On performing multivariate regression analysis of our study results, the female gender had a stronger predilection for obesity compared to the male gender. Similarly, the association of excessive screen exposure and frequent fast- food intake with obesity stands still more significant. Loss of significance between dinner time and obesity was observed, suggesting that the effect may be mediated by overall dietary patterns or energy intake, rather than dinner timing alone.

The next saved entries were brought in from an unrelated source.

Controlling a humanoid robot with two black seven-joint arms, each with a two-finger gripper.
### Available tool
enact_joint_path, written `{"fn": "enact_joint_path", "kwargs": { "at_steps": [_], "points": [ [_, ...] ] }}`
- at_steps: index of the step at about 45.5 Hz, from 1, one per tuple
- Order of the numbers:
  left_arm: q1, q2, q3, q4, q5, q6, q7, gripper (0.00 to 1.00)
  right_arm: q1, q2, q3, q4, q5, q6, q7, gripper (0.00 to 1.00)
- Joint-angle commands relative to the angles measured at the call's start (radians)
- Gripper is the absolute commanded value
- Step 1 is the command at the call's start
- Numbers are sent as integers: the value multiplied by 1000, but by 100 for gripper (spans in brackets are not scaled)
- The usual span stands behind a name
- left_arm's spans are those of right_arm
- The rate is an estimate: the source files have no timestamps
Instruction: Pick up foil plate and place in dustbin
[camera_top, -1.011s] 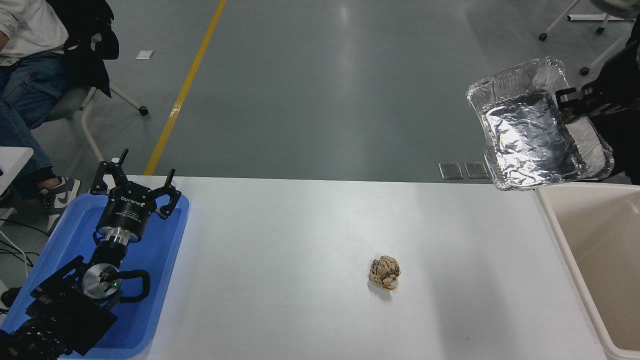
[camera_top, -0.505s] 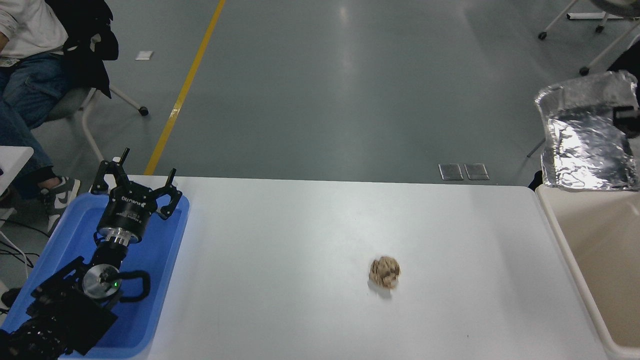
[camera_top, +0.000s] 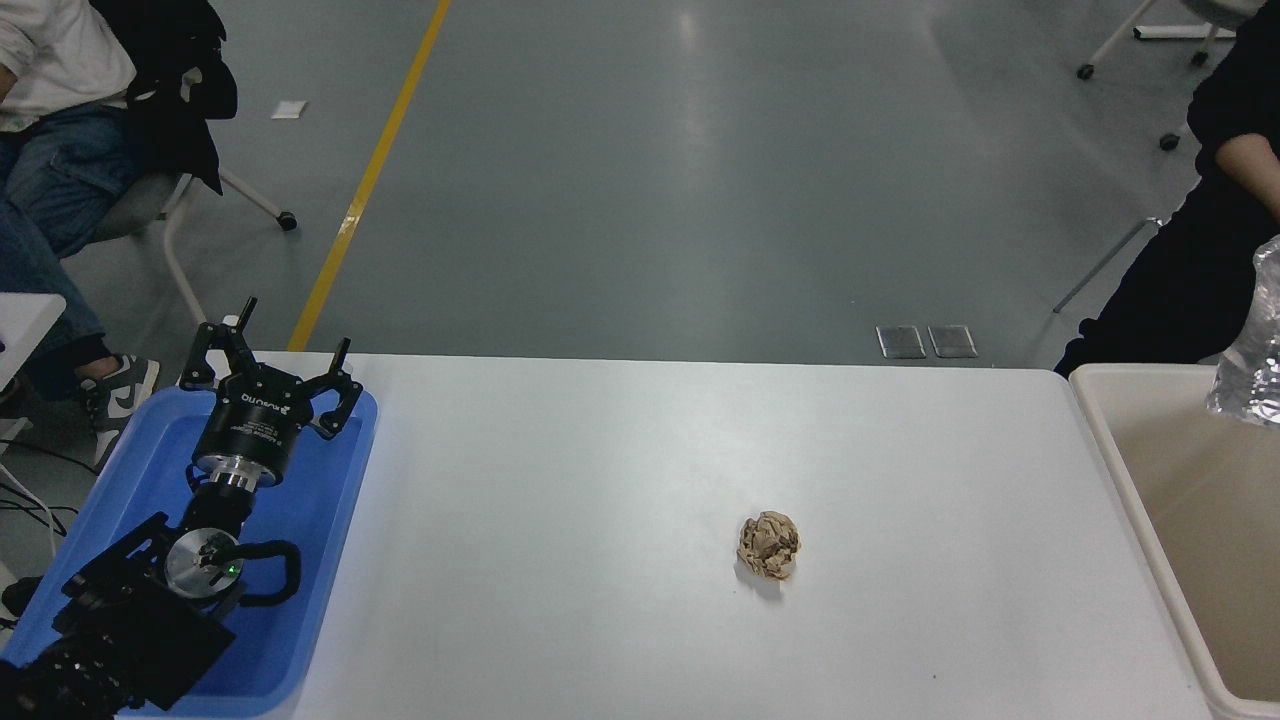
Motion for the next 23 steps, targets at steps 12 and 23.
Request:
{"fn": "enact_joint_path", "kwargs": {
  "at_steps": [12, 23],
  "points": [
    [0, 0, 0, 0, 0, 0, 0, 100, -289, 114, 23, -191, 150, -197, 0, 0],
    [0, 0, 0, 0, 0, 0, -1, 100, -330, 128, 23, -193, 150, -224, 1, 0]
  ]
}}
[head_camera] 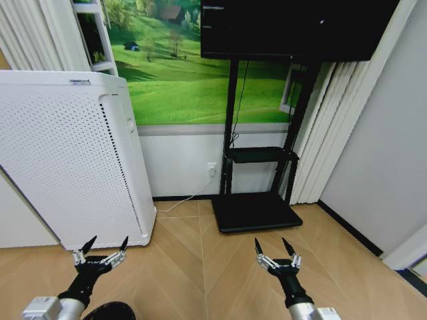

Overall, the rising burden of adolescent obesity in India suggests an integration between the global urban dietary habits and lifestyle changes. The dual impact of westernised food habits and increasingly sedentary routines across urban Asia highlights the urgency for culturally relevant, region-specific overweight and obesity prevention programs among adolescents.
Strengths
This study provides important data on adolescent overweight and obesity from Chennai, where such information is limited. It has the strength of using accurately measured height and weight instead of self-reports, reducing bias. By assessing key behaviours such as diet, screen time, and sleep patterns, the study offers a well-rounded view of modifiable lifestyle factors, increasing the practical usefulness of the findings. The use of logistic regression adds analytical strength by adjusting for confounders and identifying independent risk factors.
Limitations
As the study was conducted in a single school using convenience sampling, the findings may not be generalisable to all adolescents in Chennai or Tamil Nadu. Gender imbalance, particularly the lower number of female participants, may affect gender-based comparisons. Social desirability bias is possible due to self-reported data on lifestyle and behavioural habits.
Conclusions
Overweight and obesity affect more than one out of five adolescents in Chennai, signalling an alarming public health challenge in urban India. Girls and those who frequently consume fast food are particularly at risk, showing how gender, lifestyle, and cultural factors combine to influence health in adolescents. These findings show the urgent need for proactive measures and behavioural change communication, especially in schools, where children spend more time and where health habits can be shaped early. Interventions like nutrition education, counselling on healthy food choices, and promotion of physical activity can make a meaningful difference. Beyond schools, involving families and communities is essential to create environments that support healthier lifestyles, reduce sedentary behaviour, and encourage balanced diets. Addressing adolescent overweight and obesity is not just about numbers or statistics; it underscores the importance of equipping adolescents with knowledge and skills to adopt healthier lifestyles and prevent long-term complications like diabetes, cardiovascular disease, and reduced quality of life. Early, culturally sensitive, and sustainable interventions can help adolescents make informed choices, develop resilience against unhealthy lifestyle pressures, and carry these positive habits into adulthood. By acting now, we have the opportunity to turn the tide on a rising epidemic and empower the next generation to thrive both physically and mentally.